Last week I had lunch with a friend whom I have known since grammar school. Her daughter, who will graduate from college next month, joined us after swim practice. During lunch, we talked about her new job, which is supposed to start the day after graduation. She had just met with her boss who informed her that she wouldn’t be on salary as they had previously agreed, but on commission. She told us that she had said, “Okay,” and had left the meeting feeling confused and undervalued.
You might think, “This is a young woman talking to the boss of her very first job out of college. Of course she has to agree.” But the conversation made me think about the negotiation and leadership workshops I have been giving for women (five in this past month alone). I have heard versions of this story again and again even from women who are highly accomplished in their fields.

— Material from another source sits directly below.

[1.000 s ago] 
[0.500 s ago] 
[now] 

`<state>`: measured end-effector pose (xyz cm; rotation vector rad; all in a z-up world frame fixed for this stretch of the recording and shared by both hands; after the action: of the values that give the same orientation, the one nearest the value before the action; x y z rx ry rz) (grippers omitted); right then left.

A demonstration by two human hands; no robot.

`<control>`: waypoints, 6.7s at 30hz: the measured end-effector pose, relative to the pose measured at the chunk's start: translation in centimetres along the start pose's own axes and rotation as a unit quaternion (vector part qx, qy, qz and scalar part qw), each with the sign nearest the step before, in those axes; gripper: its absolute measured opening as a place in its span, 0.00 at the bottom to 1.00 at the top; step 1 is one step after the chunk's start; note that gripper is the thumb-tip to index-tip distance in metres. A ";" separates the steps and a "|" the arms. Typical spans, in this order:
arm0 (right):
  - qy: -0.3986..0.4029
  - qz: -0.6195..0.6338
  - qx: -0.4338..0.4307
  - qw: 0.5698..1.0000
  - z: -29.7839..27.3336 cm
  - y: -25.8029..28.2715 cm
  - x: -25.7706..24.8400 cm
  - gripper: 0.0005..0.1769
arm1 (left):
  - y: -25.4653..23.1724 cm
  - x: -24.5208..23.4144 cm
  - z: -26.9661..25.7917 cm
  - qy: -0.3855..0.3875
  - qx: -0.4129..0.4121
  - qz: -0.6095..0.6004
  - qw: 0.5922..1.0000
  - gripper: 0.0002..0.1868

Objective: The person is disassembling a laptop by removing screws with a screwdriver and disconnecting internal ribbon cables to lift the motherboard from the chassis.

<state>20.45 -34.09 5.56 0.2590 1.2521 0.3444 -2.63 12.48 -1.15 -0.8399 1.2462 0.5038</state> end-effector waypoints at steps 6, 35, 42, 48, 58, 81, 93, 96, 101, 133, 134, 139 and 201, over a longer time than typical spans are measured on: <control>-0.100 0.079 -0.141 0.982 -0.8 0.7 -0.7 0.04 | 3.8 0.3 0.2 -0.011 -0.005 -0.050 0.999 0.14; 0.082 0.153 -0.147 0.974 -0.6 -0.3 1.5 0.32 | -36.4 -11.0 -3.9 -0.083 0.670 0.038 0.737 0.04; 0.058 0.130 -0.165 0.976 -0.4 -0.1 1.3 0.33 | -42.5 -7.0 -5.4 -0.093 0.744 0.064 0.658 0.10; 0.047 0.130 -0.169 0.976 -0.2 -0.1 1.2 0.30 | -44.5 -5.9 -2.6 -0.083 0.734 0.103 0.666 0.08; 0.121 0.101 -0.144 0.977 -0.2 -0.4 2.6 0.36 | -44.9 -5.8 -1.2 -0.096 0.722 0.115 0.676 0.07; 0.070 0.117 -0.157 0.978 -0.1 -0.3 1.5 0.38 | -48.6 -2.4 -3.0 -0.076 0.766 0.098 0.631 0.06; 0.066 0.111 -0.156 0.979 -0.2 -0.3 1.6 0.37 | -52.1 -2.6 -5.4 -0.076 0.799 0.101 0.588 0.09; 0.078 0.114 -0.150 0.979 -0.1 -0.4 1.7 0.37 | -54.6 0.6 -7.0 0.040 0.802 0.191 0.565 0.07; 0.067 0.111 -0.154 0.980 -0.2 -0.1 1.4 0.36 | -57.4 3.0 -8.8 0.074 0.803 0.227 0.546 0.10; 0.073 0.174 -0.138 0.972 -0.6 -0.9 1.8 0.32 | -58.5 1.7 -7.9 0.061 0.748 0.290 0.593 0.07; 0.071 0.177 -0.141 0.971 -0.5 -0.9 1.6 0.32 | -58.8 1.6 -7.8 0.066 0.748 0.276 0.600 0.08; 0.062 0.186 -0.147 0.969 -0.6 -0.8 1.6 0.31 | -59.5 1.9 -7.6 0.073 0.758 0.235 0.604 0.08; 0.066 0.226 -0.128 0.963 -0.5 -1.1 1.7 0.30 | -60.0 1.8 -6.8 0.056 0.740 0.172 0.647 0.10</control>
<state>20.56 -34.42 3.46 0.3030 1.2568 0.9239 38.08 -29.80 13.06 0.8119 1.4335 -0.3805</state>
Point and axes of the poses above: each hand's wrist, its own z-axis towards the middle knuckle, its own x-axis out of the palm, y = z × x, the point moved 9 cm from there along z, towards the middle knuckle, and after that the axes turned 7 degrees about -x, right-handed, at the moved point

I polled one group of tenured professors to find out what they felt when entering into a negotiation. I heard: “I’m afraid that I’m going to be seen as too pushy”; “I just know I won’t get what I want”; “I’m ashamed to ask for something I need”; “I’m always surprised that there is a negotiation”; “I wasn’t aware that I could ask for more.” Why is this?
One answer I can give is a broad generalization. The author of The Female Brain, Dr. Louanne Brizendine, says it has to do with women’s brain chemistry.* She writes about how essential it was for women in our early cultures to be focused solely on relationships. This was the only way to insure the survival of offspring.
We can see this today in the gender differences of childhood play. When little girls play together, being liked is often the most important issue. Friendships suffer at the slightest hurt. Playtime may end in tears and long-term break-ups. This is quite different from little boys, who after a rough and tumble fight, go home arm in arm for hot chocolate.
This hyper-concern about being liked can prevent women from asking for what they want. Linda Babcock and Sara Laschever did a landmark study in 2002.** One of their findings was that men typically ask for $4000 more during their very first salary negotiations. This isn’t a great deal of money, but after a career’s worth of cost of living increases, raises, and job changes, it translates into nearly $1,000,000 dollars. The women they interviewed often stated that they were so happy to be liked enough to get a job they didn’t even think of asking for more.
Sadly, though, there is some truth in the fear that women who negotiate may be perceived as too pushy or aggressive, while men who negotiate are called enterprising or dynamic. Hannah Riley Bowles of Harvard’s Kennedy School has been researching how women fare when they ask for something in the corporate or academic setting.*** Her work shows that women need to be careful in how they ask or they run the risk of being denied or characterized as difficult.
Riley Bowles has found that a change in language can change the outcome of a negotiation for women. If a female executive asks for something for herself, even if she deserves it, it may not work. However, if she frames her negotiation for the good of the organization, it will be easier for her to succeed. Also, if she includes others in the request, either those who are supporting her or those who will also benefit, she’ll be perceived as a part of the team. Riley Bowles’ results are somewhat disheartening in 2015, but her advice is useful.
I’ve discovered that prioritizing relationships also prevents women from preparing for the normal give and take of a typical negotiation. The solution is to create a package of alternatives prior to negotiating. If you know what your bottom line is, and ask for more, then you have options if you are denied. Make a list: what must I have? what can I live without? what can I ask for instead? at what point am I going to walk away? It’s just like buying a car. You are not going to spell this all out at once, but piece by piece as the game plays out.
I couldn’t help myself at lunch. I had to speak frankly to my friend’s daughter. I reminded her of all the successful negotiations she has taken on in her tenure as swim team captain. I suggested that she ask for another meeting with her boss. I told her that she needed a clear purpose: to be paid the agreed upon salary. I offered her ideas about what else she could ask for if he said no. I gave her language to frame her need for the good of the organization. We improvised what the give and take might sound like.
She is going to be well positioned to win. She might even gain her boss’ respect; she will show him that she’s got the mettle to make it. As I was speaking, I was wishing that someone had given me this kind of advice early in my career.
*Brizendine, Louanne, M.D., The Female Brain (New York: Three Rivers Press/Random House, 2006). Special thanks to Liza Dickinson for giving me this book.
** Babcock, Linda and Sara Laschever, Women Don’t Ask: Negotiation and the Gender Divide (Princeton: Princeton University Press, 2003).
***Bowles, Hannah Riley, and Kathleen L. McGinn. 2008. “Gender in Job Negotiations: A Two-Level Game.” Negotiation Journal (October): 393 – 410.